Pakistan criticized for human rights violations

[JURIST] The Human Rights Commission of Pakistan [official website] harshly criticized the Pakistani government Thursday for its poor human rights record and called on government officials to fix the human rights abuses occurring in the country. In its 2010 Annual Report [text, PDF], the group chronicles the repeated human rights violations that have taken place in the country over the past year, citing growing intolerance and extremism in the country. The report praises Pakistan's ratification of various international human rights treaties but acknowledges that immediate improvements have yet to be seen. The report criticizes the government for failing to address the violations and encourages the government to step up its prevention of ongoing abuses. According to the report, religious minority citizens and women, suffered the most abuses. The report also states that every level of the government failed in its protection of basic human rights and encourages the government to implement "mechanisms" to oversee that all international human rights treaties are being followed. The government was also blamed for its inability to reform blasphemy laws and abolish the death penalty [JURIST report].

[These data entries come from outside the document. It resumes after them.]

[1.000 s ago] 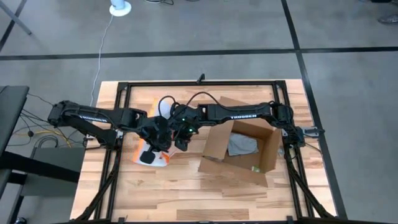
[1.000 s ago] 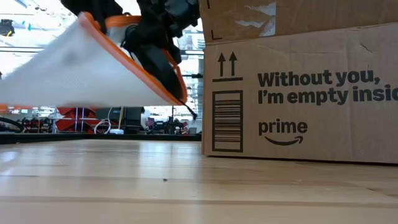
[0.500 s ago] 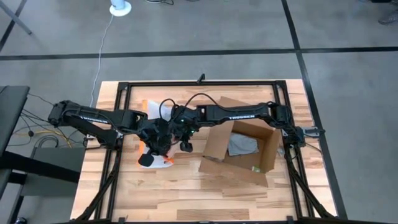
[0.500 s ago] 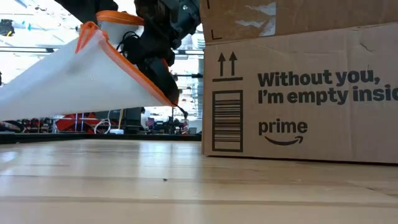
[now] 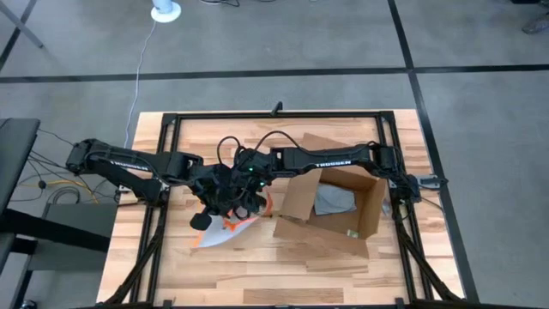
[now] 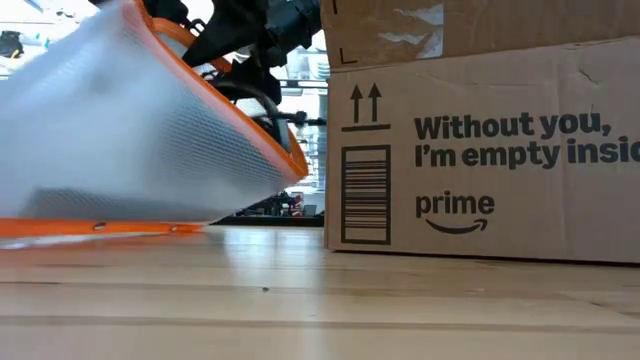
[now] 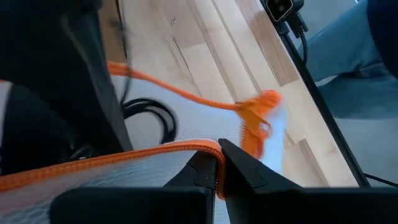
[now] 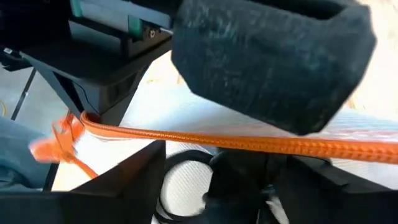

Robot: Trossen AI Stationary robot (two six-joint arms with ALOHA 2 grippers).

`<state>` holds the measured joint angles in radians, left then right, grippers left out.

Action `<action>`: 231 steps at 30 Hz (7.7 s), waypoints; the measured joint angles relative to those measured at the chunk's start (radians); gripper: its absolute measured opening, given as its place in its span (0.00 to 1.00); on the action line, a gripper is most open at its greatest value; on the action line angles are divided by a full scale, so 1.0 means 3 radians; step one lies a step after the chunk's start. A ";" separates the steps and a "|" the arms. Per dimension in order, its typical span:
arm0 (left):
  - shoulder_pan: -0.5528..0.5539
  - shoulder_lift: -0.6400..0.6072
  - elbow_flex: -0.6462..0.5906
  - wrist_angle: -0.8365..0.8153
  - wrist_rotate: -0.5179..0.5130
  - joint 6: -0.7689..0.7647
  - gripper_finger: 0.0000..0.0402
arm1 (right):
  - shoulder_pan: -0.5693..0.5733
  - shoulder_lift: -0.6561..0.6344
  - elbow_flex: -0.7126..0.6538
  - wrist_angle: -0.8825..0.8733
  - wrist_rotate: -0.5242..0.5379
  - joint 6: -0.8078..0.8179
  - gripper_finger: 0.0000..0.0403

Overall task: Unpack boxes
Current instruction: Put the black headphone into the white zip bag, then put the white plastic bag into the white zip bag

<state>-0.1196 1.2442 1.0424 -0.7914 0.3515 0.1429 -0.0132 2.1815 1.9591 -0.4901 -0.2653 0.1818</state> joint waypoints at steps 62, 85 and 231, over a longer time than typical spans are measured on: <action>0.0209 -0.0312 0.0123 -0.0488 -0.0689 -0.0989 0.00 | 0.0328 -0.1806 -0.1846 -0.1456 0.0878 0.0776 0.67; 0.0211 -0.0310 0.0123 -0.0428 -0.0691 -0.0869 0.00 | -0.0345 -0.1287 -0.1475 -0.0250 0.0887 0.0232 0.67; 0.0396 -0.0309 0.0112 -0.0639 -0.0856 -0.0701 0.00 | 0.0643 -0.1572 -0.1316 0.1465 0.1117 0.1493 0.04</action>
<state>-0.0009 1.1515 1.0759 -0.9830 0.0948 -0.0674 0.1799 1.7098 1.5642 -0.0506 0.0696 0.6296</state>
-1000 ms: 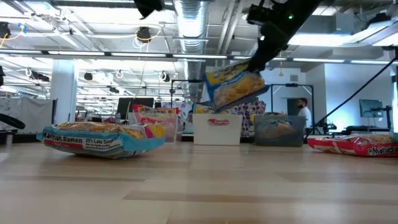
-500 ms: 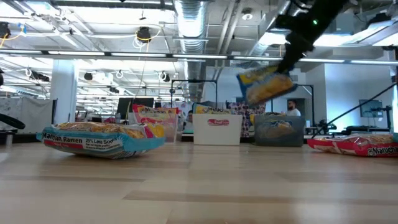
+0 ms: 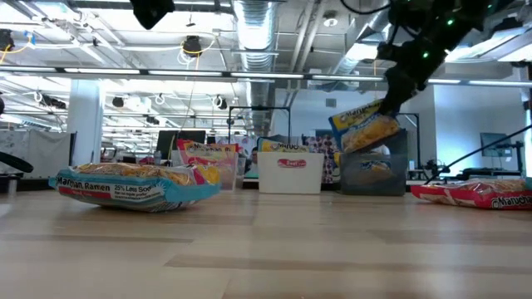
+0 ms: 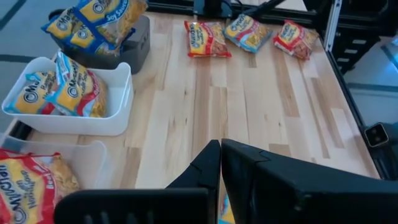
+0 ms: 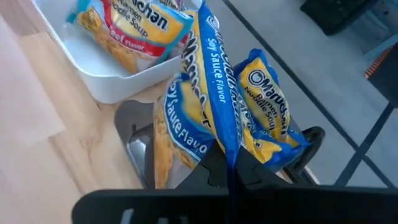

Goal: Sort Maruchan noodles
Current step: Put the blue noodle pack into the black bin

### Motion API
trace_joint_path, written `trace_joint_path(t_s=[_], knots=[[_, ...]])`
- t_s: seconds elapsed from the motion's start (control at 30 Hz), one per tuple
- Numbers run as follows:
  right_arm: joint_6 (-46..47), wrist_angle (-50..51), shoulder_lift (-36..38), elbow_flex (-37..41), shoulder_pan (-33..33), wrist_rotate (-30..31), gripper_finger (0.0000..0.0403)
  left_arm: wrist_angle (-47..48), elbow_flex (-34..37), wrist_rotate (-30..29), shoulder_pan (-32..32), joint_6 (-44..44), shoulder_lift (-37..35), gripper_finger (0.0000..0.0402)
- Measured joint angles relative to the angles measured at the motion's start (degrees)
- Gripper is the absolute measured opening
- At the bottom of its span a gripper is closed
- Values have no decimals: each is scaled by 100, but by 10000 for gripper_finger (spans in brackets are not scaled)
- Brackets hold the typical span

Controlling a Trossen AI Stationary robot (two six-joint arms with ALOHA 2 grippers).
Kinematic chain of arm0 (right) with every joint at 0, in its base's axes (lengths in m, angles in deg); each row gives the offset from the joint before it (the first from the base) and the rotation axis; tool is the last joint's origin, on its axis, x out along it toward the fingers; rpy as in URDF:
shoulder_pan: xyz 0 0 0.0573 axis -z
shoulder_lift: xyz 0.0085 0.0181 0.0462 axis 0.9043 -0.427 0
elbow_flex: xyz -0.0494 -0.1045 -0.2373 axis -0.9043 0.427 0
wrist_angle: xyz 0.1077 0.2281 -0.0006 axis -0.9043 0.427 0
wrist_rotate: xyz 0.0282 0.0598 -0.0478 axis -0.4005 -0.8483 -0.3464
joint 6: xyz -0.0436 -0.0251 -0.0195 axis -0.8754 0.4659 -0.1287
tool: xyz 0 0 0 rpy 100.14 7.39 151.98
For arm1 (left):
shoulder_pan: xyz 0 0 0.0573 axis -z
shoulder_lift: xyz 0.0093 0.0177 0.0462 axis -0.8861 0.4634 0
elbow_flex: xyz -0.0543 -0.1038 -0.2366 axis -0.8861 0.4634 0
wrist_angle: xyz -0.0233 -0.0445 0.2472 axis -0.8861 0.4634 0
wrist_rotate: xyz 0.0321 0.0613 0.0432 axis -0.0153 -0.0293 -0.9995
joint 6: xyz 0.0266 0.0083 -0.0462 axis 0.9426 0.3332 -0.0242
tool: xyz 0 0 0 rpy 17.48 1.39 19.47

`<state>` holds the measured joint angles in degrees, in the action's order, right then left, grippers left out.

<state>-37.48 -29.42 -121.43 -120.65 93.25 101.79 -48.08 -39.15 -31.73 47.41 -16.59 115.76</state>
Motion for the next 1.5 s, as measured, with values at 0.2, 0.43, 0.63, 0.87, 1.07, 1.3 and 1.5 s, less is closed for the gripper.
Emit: trace_joint_path(t_s=[0.2,0.43,0.63,0.87,1.07,1.3,1.5], knots=[[-121,-219,-485,-2,250,-230,3,-323,413,28,0,-136,-169,0],[-171,-516,-975,-7,464,-314,3,-402,441,42,0,-114,-165,0],[-239,-533,-1365,-7,547,-294,19,-419,441,42,0,-99,-165,0],[-68,-484,-1530,-7,578,8,67,-414,441,44,0,-103,-165,0],[-66,-162,-1530,-7,578,28,103,-415,441,44,0,-114,-163,0],[-60,159,-1530,-7,639,360,152,-414,441,44,0,-143,-163,0],[172,410,-1507,-7,805,373,167,-414,441,44,0,-195,-163,0]])
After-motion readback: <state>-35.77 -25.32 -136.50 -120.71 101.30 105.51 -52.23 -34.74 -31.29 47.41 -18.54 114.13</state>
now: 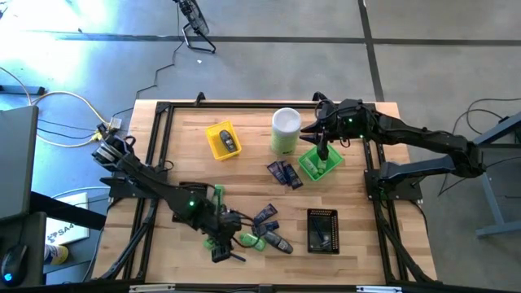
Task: Pick & Place Travel size toiletries
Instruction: Put the bottom blue razor into the right black bin
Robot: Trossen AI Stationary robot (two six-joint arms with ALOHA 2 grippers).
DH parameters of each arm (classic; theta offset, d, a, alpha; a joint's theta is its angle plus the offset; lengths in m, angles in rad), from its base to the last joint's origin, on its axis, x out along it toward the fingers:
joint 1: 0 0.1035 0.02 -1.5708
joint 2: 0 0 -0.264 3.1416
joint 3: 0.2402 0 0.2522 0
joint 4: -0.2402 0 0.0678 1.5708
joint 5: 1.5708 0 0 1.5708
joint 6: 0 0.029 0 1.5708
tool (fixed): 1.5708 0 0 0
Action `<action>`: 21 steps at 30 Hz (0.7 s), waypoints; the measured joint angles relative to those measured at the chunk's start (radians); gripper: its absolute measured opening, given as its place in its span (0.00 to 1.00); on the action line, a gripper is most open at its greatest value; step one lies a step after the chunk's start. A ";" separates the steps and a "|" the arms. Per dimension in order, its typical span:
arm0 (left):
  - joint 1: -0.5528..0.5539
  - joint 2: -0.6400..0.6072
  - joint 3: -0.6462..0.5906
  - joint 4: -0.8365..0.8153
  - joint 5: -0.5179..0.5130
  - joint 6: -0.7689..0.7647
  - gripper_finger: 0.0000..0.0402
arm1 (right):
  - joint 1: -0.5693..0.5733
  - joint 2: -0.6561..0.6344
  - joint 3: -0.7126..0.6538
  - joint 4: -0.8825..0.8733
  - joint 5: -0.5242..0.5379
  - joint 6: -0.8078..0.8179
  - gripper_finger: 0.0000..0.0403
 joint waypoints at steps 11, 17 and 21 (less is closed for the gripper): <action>-0.085 0.124 -0.001 -0.053 -0.039 0.080 0.66 | 0.000 0.000 0.000 -0.002 0.001 0.041 0.26; -0.119 0.171 0.000 -0.038 -0.107 0.080 0.66 | 0.000 0.000 0.000 -0.003 0.001 0.062 0.26; -0.126 0.192 0.000 -0.010 -0.112 0.080 0.66 | 0.000 0.000 0.000 -0.002 0.009 0.063 0.26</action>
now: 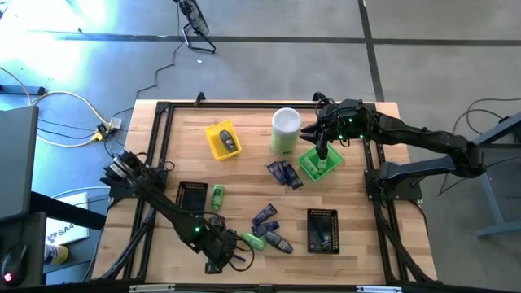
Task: Pick & Place Travel size toiletries
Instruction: Put the bottom blue razor into the right black bin
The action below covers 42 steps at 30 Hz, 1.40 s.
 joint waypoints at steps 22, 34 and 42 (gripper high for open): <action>-0.013 0.087 0.001 0.060 -0.049 -0.006 0.49 | 0.000 0.000 0.000 -0.012 0.030 0.104 0.26; -0.011 0.089 -0.001 0.059 -0.033 -0.034 0.11 | 0.001 0.000 0.000 -0.012 0.030 0.099 0.26; -0.010 0.089 0.000 0.078 0.008 -0.051 0.09 | 0.001 0.000 0.000 -0.012 0.030 0.094 0.26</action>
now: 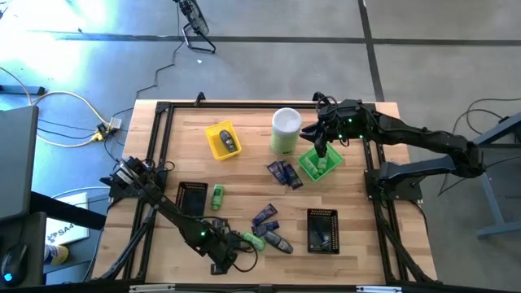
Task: Pick & Place Travel size toiletries
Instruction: Put the bottom blue razor into the right black bin
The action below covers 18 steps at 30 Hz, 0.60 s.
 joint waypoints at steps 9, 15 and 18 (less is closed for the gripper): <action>-0.004 -0.076 -0.003 -0.005 0.028 -0.014 0.08 | 0.000 0.000 0.000 0.000 0.000 -0.005 0.26; 0.015 -0.193 -0.001 -0.064 0.015 -0.028 0.09 | 0.000 0.000 0.000 0.000 -0.012 -0.045 0.26; 0.043 -0.269 -0.002 -0.123 0.000 -0.036 0.09 | 0.000 0.000 0.000 0.000 -0.012 -0.058 0.26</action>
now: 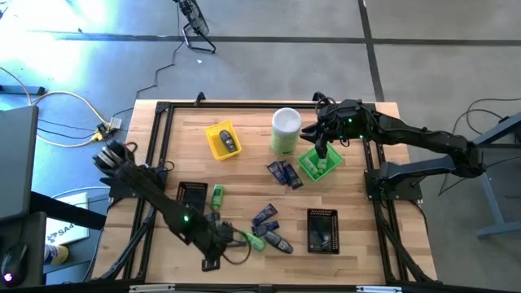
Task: Pick & Place Travel size toiletries
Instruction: Put the bottom blue razor into the right black bin
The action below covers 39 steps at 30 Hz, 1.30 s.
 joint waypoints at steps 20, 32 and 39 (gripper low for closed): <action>0.432 -0.354 0.002 0.146 -0.217 0.240 0.09 | 0.000 0.000 0.000 0.019 -0.031 -0.080 0.26; 0.624 -0.343 0.002 0.448 -0.219 0.297 0.09 | 0.000 0.000 0.000 0.152 -0.160 -0.074 0.26; 0.646 -0.343 0.002 0.558 -0.207 0.386 0.09 | 0.000 0.000 0.000 0.333 -0.297 -0.016 0.26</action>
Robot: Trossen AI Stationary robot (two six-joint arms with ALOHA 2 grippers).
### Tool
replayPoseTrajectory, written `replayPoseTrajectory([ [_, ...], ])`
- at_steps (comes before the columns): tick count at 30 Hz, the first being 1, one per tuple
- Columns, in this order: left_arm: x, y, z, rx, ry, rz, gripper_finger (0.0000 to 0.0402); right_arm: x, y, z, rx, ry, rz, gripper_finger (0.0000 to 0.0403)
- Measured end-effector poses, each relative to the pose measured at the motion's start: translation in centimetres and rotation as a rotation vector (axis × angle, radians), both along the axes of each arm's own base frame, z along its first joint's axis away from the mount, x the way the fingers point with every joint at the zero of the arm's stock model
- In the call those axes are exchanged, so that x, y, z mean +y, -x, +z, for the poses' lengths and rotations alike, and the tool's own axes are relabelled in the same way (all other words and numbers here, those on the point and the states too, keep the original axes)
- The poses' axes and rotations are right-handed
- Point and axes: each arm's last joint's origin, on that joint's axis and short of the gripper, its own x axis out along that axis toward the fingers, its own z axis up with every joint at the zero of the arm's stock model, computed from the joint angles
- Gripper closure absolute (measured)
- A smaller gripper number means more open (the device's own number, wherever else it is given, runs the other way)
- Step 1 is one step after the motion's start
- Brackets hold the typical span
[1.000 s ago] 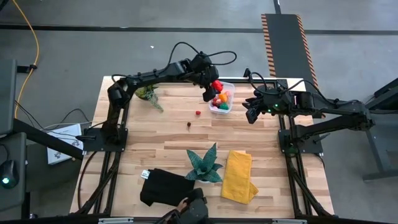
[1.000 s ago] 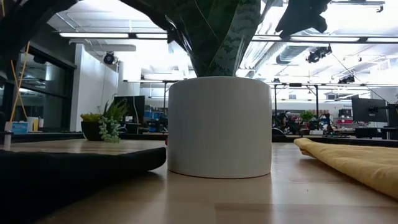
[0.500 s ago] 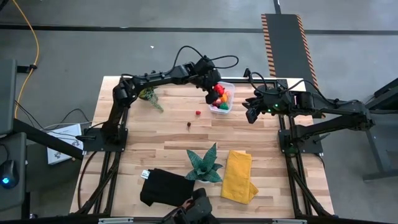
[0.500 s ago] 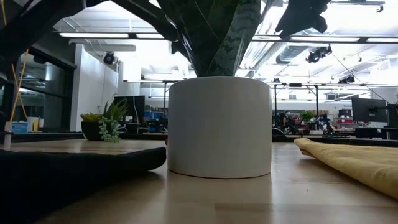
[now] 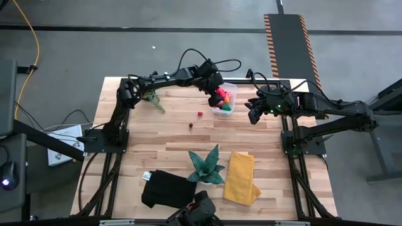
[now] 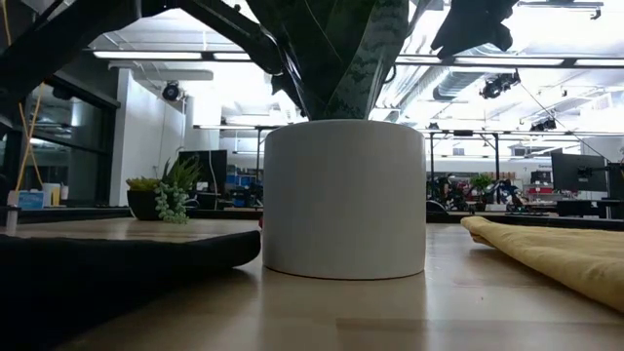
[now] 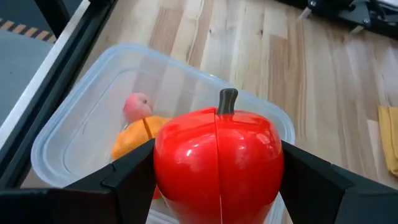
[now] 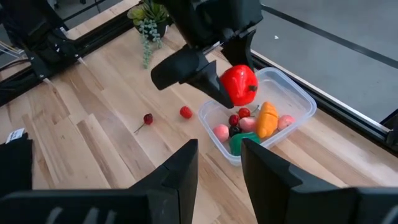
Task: Pick and placing Produce into tupperware
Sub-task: Put the apple into the transparent container
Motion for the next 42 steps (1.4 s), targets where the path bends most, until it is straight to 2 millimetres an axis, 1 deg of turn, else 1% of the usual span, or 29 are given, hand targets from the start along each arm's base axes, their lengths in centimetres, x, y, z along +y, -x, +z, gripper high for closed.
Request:
replayPoseTrajectory([
  [4,-0.1,-0.3,-0.5,0.004,0.006,-0.004,0.0126,0.0,0.0,0.0,0.0,0.0,-0.001,0.029],
  [8,-0.3,-0.6,-0.6,0.0,-0.004,-0.005,0.0126,0.0,0.0,0.0,-0.001,-0.001,0.0,0.029],
  [17,-0.3,-0.6,-1.3,0.032,-0.002,0.01,0.0126,0.0,0.0,0.0,-0.002,0.001,0.001,0.029],
  [42,-0.4,-0.4,-1.5,0.063,-0.004,0.006,0.0125,0.0,0.0,0.0,-0.006,-0.004,0.004,0.029],
])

Last week, the US Department of State (DOS) [official website] released [JURIST report] the 2010 Country Reports on Human Rights Practices [materials]. The governments of Afghanistan and Pakistan [materials] were criticized for their conduct in the war against the Taliban and al Qaeda. However, the 2008 Pakistani elections [JURIST report] were deemed "competitive and reflective of the people's will," restoring democratic rule and leading to some human rights progress. Last month, UN High Commissioner for Human Rights Navi Pillay [official profile] condemned [JURIST report] the assassination of Pakistani Minister for Minority Affairs Shahbaz Bhatti and expressed her opposition to Pakistan's controversial blasphemy law. Controversy surrounding Pakistan's blasphemy law has recently been reignited over the case of Asia Bibi, a Christian woman sentenced to death for insulting the Prophet Muhammad [JURIST news archive] during an argument with other women in her village last year. Bhatti had spoken out in favor of reforming the law.